The connection between mathematics and art goes back thousands of years. Mathematics has been used in the design of Gothic cathedrals, Rose windows, oriental rugs, mosaics and tilings. Geometric forms were fundamental to the cubists and many abstract expressionists, and award-winning sculptors have used topology as the basis for their pieces. Dutch artist M.C. Escher represented infinity, Möbius bands, tessellations, deformations, reflections, Platonic solids, spirals, symmetry, and the hyperbolic plane in his works.
Mathematicians and artists continue to create stunning works in all media and to explore the visualization of mathematics--origami, computer-generated landscapes, tesselations, fractals, anamorphic art, and more.
Heather Lamb was born and lives in Scotland. From an early age she has developed a strong interest for mathematics that strengthened by her studies at the Open University, where she became familiar with fractal geometry and the Mandelbrot set.

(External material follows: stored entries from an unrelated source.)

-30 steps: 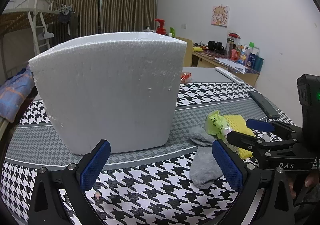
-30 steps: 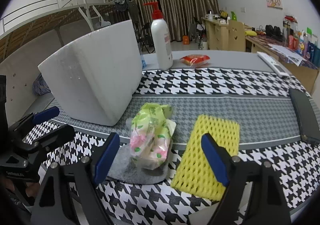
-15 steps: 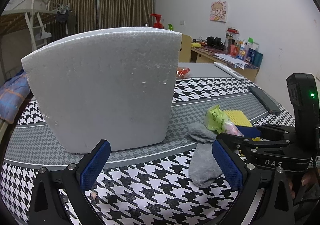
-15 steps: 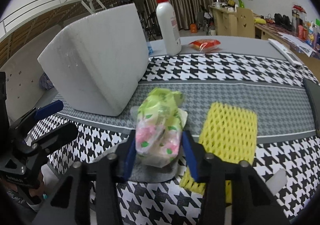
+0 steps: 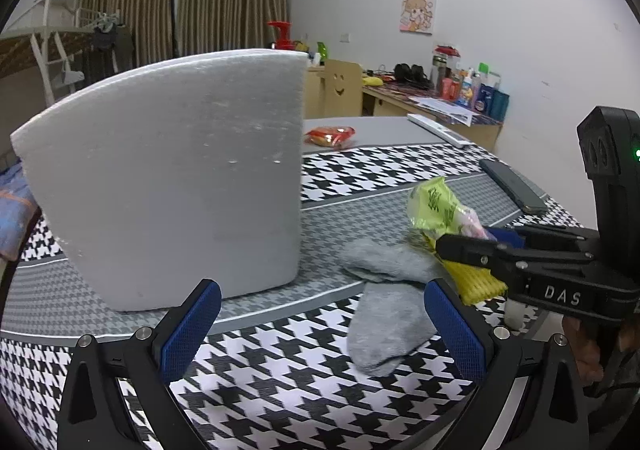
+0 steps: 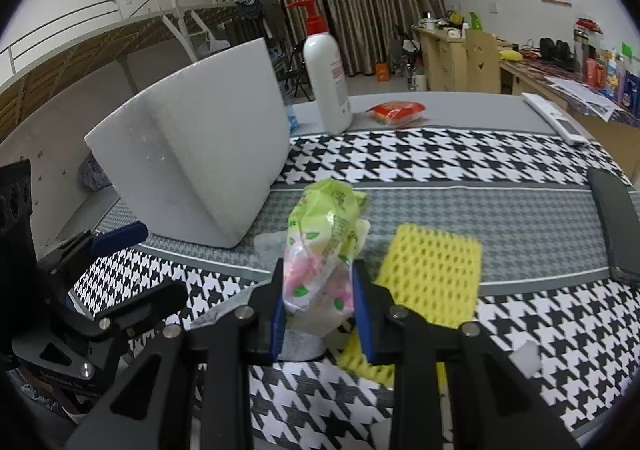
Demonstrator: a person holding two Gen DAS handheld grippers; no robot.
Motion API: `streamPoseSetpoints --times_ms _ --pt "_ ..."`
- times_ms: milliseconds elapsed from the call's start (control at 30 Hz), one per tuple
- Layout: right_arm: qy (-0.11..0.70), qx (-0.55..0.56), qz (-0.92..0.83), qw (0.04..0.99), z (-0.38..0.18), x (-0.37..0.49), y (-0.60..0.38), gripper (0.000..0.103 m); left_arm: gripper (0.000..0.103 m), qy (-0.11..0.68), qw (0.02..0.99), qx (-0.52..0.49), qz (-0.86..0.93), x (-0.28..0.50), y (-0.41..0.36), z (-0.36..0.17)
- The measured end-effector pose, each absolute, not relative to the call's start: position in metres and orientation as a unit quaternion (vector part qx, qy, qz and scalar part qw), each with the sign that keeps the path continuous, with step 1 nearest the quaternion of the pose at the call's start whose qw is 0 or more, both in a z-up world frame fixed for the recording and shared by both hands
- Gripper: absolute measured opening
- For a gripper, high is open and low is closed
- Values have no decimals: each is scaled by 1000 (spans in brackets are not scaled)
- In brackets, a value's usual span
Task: Organize soft objects
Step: 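Lower the left tool onto the grey cloth and close it while the right tool holds the packet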
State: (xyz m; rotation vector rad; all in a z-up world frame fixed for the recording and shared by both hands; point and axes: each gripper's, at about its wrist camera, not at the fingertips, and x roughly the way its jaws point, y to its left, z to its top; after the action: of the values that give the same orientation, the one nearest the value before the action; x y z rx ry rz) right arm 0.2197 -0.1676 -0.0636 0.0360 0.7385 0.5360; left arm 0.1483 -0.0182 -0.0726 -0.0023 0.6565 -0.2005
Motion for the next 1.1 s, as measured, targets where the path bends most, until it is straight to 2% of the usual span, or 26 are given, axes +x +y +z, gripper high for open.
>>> streamPoseSetpoints --times_ms 400,767,1100 --pt "351 27 240 904 -65 218 -186 34 101 356 925 5 -135 160 -42 -84" --pt "349 35 233 907 -64 215 -200 34 86 398 905 14 -150 172 -62 -98" --pt "347 41 233 908 -66 212 -208 34 75 422 895 28 -140 174 -69 -107"
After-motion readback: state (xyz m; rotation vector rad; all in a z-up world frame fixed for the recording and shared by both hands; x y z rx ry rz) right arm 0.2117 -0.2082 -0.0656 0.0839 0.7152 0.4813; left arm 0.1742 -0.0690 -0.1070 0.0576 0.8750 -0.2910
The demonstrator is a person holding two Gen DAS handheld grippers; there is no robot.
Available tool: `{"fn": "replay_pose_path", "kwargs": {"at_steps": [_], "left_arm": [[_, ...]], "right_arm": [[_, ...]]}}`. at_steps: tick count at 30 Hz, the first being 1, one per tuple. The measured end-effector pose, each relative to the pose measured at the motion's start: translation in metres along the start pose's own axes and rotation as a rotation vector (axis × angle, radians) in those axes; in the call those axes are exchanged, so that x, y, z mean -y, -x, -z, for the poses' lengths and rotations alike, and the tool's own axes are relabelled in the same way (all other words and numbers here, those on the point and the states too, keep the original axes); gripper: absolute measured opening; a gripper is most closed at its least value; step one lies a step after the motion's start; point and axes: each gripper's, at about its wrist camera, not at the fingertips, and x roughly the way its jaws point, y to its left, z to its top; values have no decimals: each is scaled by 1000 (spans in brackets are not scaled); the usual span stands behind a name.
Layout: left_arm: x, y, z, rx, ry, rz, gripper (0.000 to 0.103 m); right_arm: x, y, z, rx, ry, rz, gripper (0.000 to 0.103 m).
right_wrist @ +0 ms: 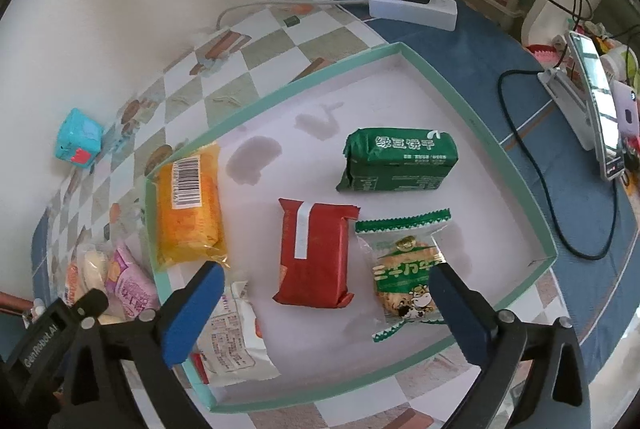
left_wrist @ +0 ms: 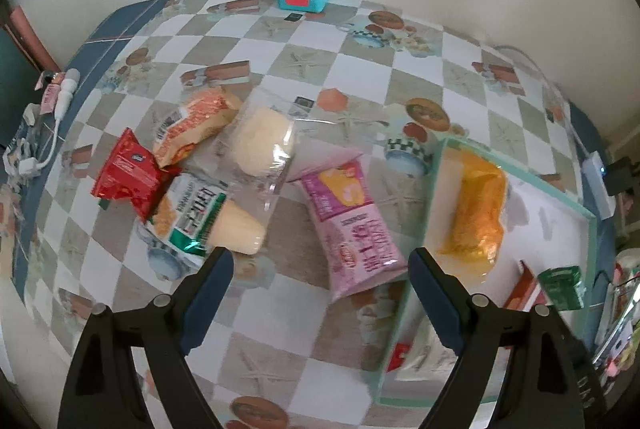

A strong association exists between nature and fractal geometry and Heather Lamb exploits this, creating images that evoke the real world while at the same time transforming mathematics into something that can be understood and visualized. For this image she was inspired by her childhood experiences with polished stones, in which the true beauty of their colors is only discovered during the process of polishing. The colors were chosen to reproduce the appearance of stone, but also to be harmonious with each other and produce a balanced image. Masks with black and white gradients were used to precisely place the shadows and lights and provide a realistic sensation of polish and a tangible, three-dimensional effect that accentuates the image.